Even myself, I'm proud to pay my taxes, understand that in every large complex endeavor or system there will be significant things that can be called out as 'waste', yet I also take advantage of every tax break my accountant recommends.
Enjoy your fantasies, and let us know when you are interested in joining the real world.
That sounds great in theory, but how would you properly fund foreign interventions, the war on drugs, dragnet surveillance, bailouts, anti-competitive corporate regulations, and other unpopular policies if nobody is willing to pay for it?
That's why bundling taxes in a few non-optional packages is so important. Otherwise people will try to selfishly evade paying for services they believe they don't need, and needlessly pry into public finances despite having no expertise in it.
When the rules make it illegal to not pay tax then rich people will pay tax. The rules are made in such way that people can avoid paying tax, legally. So you should call your representative and make it clear that you want it, but I doubt they will listen to you.
A great deal of tax avoidance strategies used by the rich are illegal, but the IRS either doesn’t notice or frequently chooses not to prosecute them.

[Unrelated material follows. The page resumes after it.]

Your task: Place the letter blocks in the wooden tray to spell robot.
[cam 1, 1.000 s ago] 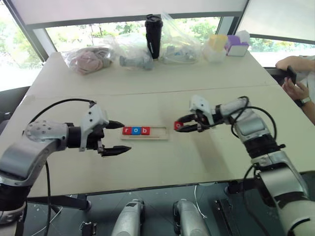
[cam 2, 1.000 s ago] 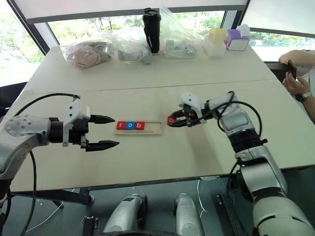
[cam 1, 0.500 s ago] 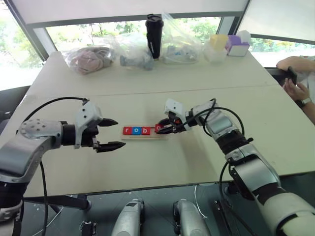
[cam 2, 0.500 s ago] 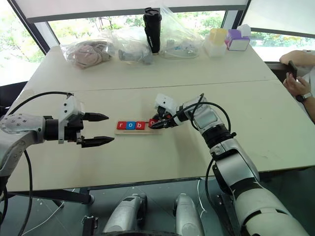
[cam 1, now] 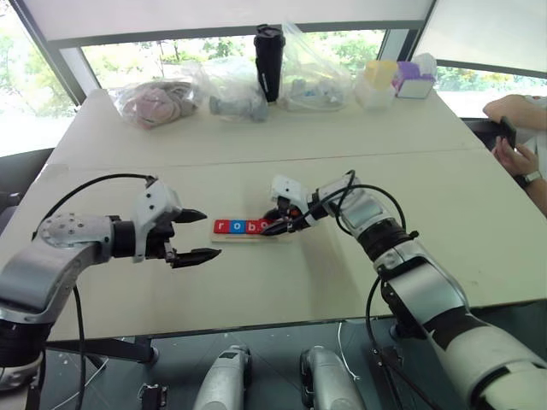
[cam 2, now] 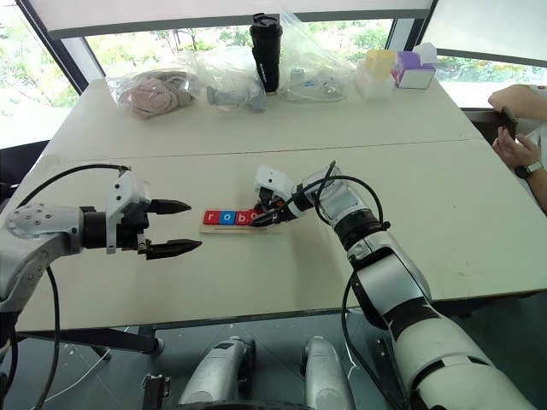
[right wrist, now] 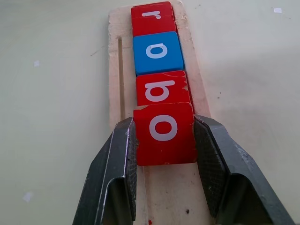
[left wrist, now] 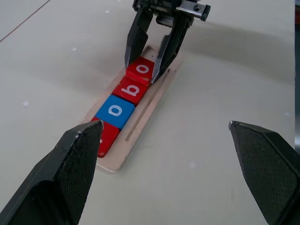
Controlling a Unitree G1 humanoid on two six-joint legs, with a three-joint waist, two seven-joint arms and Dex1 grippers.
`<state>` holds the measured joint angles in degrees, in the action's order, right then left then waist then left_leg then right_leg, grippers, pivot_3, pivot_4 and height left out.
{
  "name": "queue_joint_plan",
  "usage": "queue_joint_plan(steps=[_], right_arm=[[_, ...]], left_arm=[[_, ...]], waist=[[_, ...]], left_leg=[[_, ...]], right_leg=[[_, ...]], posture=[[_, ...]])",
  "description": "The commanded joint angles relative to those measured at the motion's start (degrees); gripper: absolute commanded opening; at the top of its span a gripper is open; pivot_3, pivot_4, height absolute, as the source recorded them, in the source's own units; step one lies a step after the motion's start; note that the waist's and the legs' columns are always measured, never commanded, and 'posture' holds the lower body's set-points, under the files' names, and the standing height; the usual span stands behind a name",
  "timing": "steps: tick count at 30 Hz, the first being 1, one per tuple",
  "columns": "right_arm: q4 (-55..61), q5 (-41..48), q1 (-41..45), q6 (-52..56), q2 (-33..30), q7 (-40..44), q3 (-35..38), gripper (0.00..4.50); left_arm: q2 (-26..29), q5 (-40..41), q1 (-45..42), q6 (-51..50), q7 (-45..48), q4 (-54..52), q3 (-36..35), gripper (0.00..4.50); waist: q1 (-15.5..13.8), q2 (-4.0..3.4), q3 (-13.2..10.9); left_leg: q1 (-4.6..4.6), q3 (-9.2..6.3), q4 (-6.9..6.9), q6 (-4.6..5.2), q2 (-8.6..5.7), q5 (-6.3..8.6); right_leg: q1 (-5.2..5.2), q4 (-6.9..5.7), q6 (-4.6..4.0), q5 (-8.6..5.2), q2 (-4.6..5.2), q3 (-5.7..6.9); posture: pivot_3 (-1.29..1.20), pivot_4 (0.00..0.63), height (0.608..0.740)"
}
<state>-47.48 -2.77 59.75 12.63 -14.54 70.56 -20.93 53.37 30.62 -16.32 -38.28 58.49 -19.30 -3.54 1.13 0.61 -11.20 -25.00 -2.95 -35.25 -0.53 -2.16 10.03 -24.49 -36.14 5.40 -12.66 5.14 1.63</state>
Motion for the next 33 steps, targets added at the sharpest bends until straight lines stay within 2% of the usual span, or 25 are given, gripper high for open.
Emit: queue_joint_plan(steps=[1,17,30,33], right_arm=[[-0.5,-0.5,1.7,-1.3,0.4,-0.3,0.8,1.16],[1.4,-0.1,1.1,-1.2,-1.2,2.3,1.3,1.16],[-0.2,-1.3,0.9,-1.7,-0.4,0.4,0.9,1.16],[-0.2,-1.5,0.8,-1.8,-0.4,0.4,0.9,2.6]], left_arm=[[0.0,0.3,-0.3,0.8,-0.3,-1.4,-1.6,4.5],[-0.8,-0.5,-0.9,2.0,-0.1,-0.4,-0.5,4.5],[-1.0,-0.8,-0.8,2.0,-0.3,-0.6,-0.3,4.5],[-1.0,-0.7,-0.8,1.9,-0.3,-0.8,-0.4,4.5]], waist=[[0.0,0.0,0.0],[0.0,0.0,0.0],[0.0,0.0,0.0],[0.0,0.0,0.0]], left_leg=[[0.0,0.0,0.0,0.0,0.0,0.0],[0.0,0.0,0.01,-0.02,0.0,-0.01],[0.0,0.0,0.01,-0.02,0.0,-0.01],[0.0,0.0,0.01,-0.03,0.0,-0.01]], right_leg=[[0.0,0.0,0.0,0.0,0.0,0.0],[0.0,0.0,-0.02,0.01,-0.01,0.0],[-0.01,0.0,-0.02,0.01,-0.01,0.0],[-0.01,0.0,-0.02,0.01,-0.01,0.0]], posture=[[0.0,0.15,0.74],[0.0,0.15,0.74],[0.0,0.15,0.74],[0.0,0.15,0.74]])
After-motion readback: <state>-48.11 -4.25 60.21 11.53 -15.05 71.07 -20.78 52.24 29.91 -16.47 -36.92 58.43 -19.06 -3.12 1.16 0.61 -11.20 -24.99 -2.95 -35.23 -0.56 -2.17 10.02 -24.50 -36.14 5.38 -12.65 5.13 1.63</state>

A recent great example of why they don’t notice. Rich individual 1 was paying for an employee’s children/grandchildren to go to school while deducting that money from his salary via a second set of books. Rich individual avoids payroll tax, employee avoids income tax, and on the surface it looks legal except the second set of books made it a clearly illegal action. It’s exactly that mix of personal and business activities that makes such criminal evasion so hard to track.
Another interesting example of not prosecuting, personal Roth IRA’s may not invest in companies under specific conditions and transactions must be at the fair market rate. Rich individual 2 broke both rules, but the IRS investigation decided to leave it alone. This is adding up to hundreds of millions of dollars in tax fraud, but if the IRS chooses not to prosecute then he’s free and clear.
It’s telling that local law enforcement frequently receives money from confiscated items but the IRS doesn’t. On one hand that’s great from a conflict of interest standpoint, but when IRS funding pays for it’s self via taxes collected it’s an interesting argument to starve them of funds.
I am advocating for state-sanctioned punishment for extremely deleterious behaviour.
Look up the punishments for being a traitor. In most countries, treason is punishable with the death penalty. I see rich people avoiding taxes as a low-level treason. They extract wealth, while damaging society across all strata -- in a way, they are betraying the fundamental underpinnings of society. That should be treated as a sort of treason, and suffer the same punishments.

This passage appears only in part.